- Task objective
Every line of the material is to be returned verbatim. Pictures stay out.

- Data excerpt
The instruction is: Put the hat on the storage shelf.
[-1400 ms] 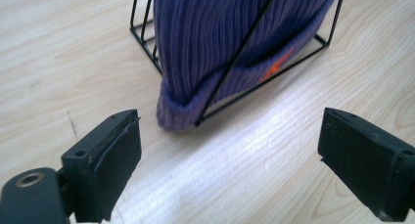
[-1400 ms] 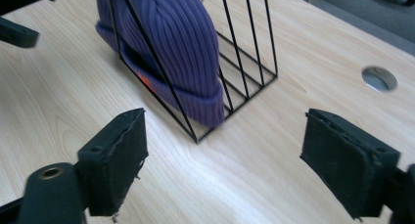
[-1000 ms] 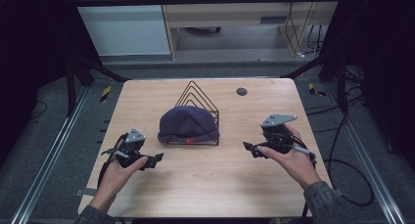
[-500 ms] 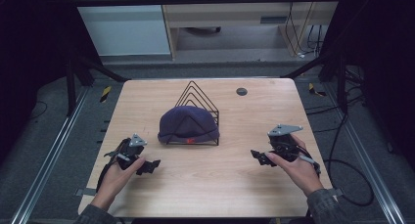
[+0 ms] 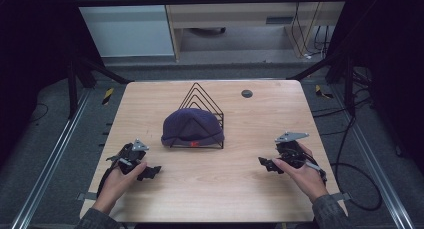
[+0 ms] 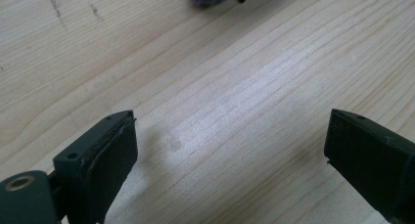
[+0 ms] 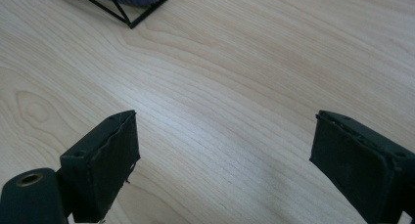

- Problem solution
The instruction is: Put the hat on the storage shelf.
[-1400 ms] 
[-1400 ms] 
[-1000 ms] 
[-500 ms] 
[+0 ms] 
[+0 ms] 
[+0 ms] 

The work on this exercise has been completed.